Miami may be the best isolation team in basketball, as you'd expect from a team with James, Wade and Bosh. However, Chicago is the best team at stopping it. Miami's .93 points per play figure on isolations topped the league and was eight percent better than the league average.* However, the Bulls' .74 points per play allowed on isolation was 14 percent better than the league mark. The Bulls are better at stopping isolations than the Heat is at scoring on them. If Miami's offense devolves into Wade and James taking turns going one-on-one, the Heat won't win the series.
* -- By the way, the Bulls were second offensively on isolations this season, averaging .93 points per play.
I mentioned that rebounding will be a huge category in the series in the previous section. Here's another reason why that's the case.

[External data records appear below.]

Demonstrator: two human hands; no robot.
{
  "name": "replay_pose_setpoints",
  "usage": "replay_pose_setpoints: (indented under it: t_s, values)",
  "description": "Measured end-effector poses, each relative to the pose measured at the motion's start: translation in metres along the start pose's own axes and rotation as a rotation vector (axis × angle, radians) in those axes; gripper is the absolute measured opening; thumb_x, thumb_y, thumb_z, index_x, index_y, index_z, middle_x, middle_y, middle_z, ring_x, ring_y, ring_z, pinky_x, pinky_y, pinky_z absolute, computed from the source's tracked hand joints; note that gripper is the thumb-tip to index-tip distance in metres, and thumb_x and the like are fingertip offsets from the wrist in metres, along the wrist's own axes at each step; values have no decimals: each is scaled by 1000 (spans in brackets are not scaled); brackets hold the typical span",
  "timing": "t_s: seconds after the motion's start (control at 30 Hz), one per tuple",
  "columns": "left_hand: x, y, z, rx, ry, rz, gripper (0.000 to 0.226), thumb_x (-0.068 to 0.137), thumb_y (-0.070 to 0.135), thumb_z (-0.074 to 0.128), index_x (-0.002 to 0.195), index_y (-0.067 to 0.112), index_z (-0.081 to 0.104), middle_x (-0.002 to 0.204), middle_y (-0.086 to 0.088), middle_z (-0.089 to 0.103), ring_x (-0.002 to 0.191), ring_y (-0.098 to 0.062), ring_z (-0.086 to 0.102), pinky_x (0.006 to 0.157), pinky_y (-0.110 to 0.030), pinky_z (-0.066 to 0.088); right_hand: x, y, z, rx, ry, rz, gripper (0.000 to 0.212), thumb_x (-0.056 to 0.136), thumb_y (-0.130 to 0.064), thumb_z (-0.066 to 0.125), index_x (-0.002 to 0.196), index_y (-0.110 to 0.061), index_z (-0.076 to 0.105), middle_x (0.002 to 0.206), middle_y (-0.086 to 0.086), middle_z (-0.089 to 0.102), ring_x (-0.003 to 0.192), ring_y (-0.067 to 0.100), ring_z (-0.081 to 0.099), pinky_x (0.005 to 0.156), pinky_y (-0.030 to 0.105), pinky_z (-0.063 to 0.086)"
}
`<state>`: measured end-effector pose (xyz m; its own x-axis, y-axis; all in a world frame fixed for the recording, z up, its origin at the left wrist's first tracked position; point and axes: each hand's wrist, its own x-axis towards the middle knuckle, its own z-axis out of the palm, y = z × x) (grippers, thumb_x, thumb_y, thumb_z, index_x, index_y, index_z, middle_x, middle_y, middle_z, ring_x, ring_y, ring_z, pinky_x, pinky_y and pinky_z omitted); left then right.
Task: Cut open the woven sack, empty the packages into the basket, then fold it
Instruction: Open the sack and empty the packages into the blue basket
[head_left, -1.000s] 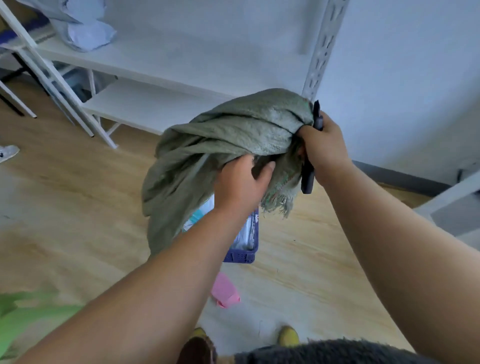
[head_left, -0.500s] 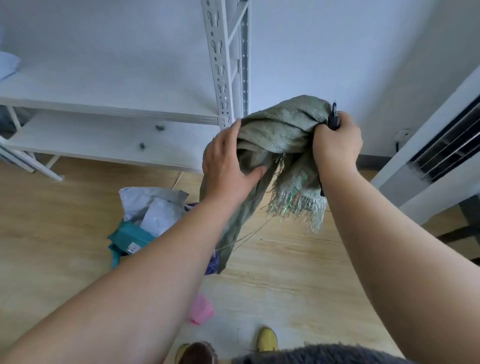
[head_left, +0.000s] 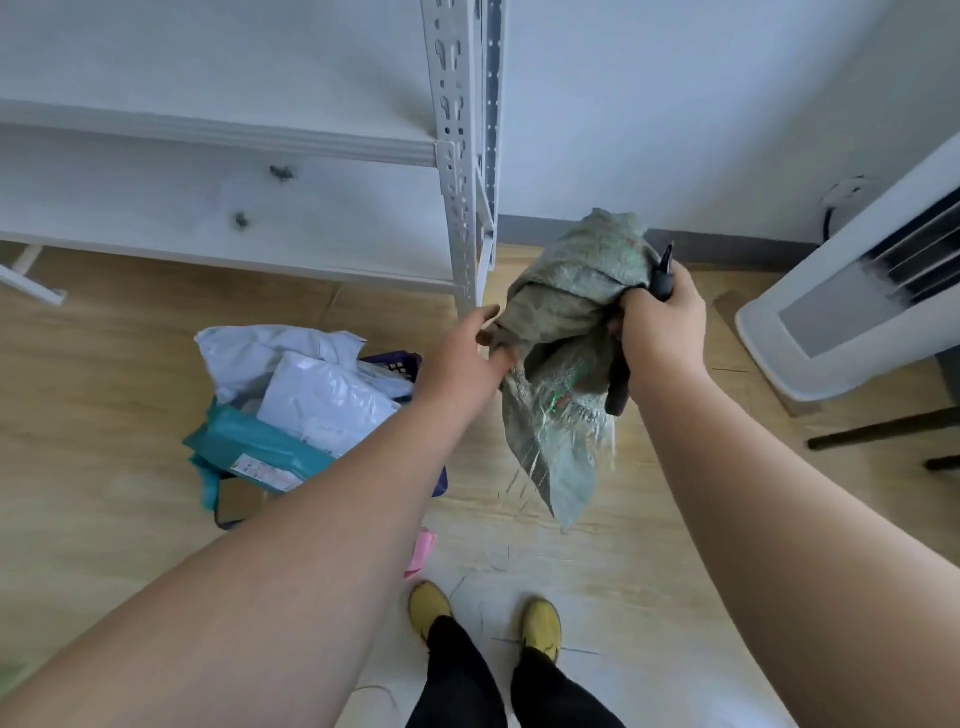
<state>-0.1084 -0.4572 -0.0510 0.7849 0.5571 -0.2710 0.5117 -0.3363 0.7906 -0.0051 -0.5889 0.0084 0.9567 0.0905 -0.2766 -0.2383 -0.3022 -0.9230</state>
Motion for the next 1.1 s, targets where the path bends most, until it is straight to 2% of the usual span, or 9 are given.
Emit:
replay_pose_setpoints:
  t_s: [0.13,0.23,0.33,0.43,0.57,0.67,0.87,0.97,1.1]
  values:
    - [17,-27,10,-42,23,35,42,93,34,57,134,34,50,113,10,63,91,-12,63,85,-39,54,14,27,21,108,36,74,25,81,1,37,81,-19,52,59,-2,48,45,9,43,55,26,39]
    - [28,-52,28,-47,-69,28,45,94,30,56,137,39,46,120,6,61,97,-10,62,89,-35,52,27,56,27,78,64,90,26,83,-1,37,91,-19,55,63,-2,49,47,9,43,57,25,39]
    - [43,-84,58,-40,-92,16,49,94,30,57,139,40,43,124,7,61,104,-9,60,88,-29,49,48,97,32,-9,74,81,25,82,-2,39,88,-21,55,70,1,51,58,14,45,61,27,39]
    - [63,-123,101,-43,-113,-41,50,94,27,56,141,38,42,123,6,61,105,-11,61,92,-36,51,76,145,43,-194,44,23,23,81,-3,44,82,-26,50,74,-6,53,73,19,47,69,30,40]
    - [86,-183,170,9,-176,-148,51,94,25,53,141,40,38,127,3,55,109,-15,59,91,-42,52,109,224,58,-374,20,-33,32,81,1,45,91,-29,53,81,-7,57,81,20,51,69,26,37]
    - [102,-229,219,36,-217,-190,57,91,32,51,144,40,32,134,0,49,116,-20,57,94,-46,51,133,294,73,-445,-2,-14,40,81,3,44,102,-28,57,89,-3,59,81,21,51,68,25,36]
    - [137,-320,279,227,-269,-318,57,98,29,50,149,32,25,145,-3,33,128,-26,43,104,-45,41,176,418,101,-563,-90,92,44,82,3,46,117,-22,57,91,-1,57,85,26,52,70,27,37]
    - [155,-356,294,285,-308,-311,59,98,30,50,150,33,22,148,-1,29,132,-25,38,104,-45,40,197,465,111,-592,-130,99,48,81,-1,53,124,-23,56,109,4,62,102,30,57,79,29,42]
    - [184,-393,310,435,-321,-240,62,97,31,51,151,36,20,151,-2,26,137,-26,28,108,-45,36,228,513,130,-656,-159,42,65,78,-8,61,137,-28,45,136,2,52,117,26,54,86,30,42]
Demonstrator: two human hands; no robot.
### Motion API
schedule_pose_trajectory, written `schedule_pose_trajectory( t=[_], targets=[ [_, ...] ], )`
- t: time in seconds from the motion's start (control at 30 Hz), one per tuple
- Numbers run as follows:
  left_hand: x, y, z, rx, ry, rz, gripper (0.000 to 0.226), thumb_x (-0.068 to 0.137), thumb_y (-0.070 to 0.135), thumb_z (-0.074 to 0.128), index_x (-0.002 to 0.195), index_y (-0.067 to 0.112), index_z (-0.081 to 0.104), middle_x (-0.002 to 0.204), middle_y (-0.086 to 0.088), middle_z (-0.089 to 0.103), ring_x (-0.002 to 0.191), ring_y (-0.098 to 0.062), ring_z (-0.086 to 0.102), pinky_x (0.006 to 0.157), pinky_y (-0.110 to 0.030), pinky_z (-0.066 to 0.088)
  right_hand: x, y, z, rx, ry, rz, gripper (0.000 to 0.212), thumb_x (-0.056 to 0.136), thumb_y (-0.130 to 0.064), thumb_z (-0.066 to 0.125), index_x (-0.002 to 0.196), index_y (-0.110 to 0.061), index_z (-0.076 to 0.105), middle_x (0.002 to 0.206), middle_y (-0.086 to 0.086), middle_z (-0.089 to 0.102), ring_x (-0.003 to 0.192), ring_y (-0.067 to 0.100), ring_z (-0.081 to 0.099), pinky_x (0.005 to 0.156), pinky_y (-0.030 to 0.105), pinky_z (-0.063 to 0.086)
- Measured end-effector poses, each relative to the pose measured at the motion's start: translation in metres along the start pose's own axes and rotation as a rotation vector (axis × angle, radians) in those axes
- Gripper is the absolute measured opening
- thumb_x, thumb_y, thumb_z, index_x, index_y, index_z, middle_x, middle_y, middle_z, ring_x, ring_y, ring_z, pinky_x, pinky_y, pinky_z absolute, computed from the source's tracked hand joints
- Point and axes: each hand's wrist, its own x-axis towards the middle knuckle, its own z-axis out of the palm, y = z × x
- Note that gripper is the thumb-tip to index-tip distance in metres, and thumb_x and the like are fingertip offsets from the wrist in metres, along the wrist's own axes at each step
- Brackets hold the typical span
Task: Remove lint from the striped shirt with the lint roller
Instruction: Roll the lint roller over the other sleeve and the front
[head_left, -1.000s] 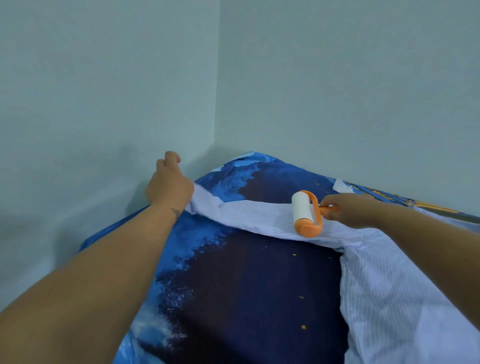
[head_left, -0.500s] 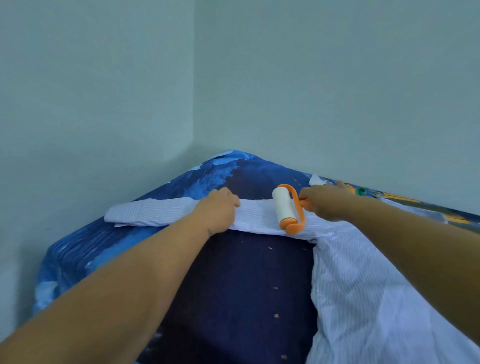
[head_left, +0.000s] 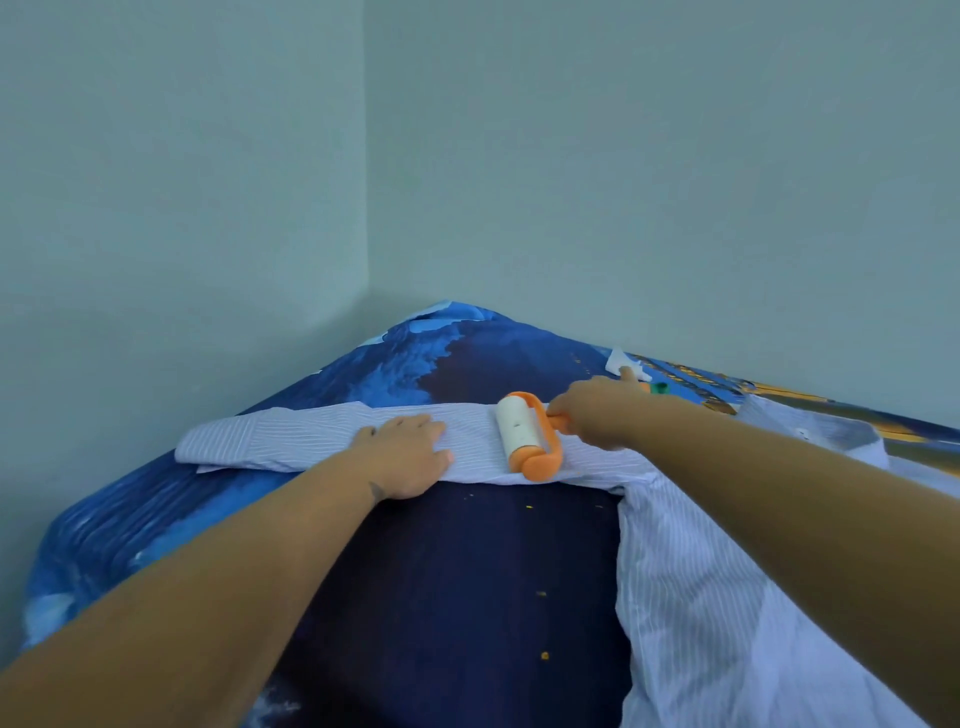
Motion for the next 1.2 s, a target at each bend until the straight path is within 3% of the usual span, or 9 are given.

Not only do the Bulls need second-chance points to keep their offense efficient, but the Heat need the defensive rebounds to get its running game started. Turnovers will also play very much into that. The Heat don't run a lot but at 1.21 points per transition play, it is the league's most efficient team when Wade and James turn the game into a sprint. Chicago, as great as its overall numbers are on the defensive end, is pedestrian when it comes to transition defense. Part of it is because they crash the offensive glass and part of it is because they are unbalanced when Rose attacks the rim, but Chicago ranked 13th (1.14 points per play) in defensive transition. They've got to limit Miami's running opportunities with offensive rebounding and ball protection.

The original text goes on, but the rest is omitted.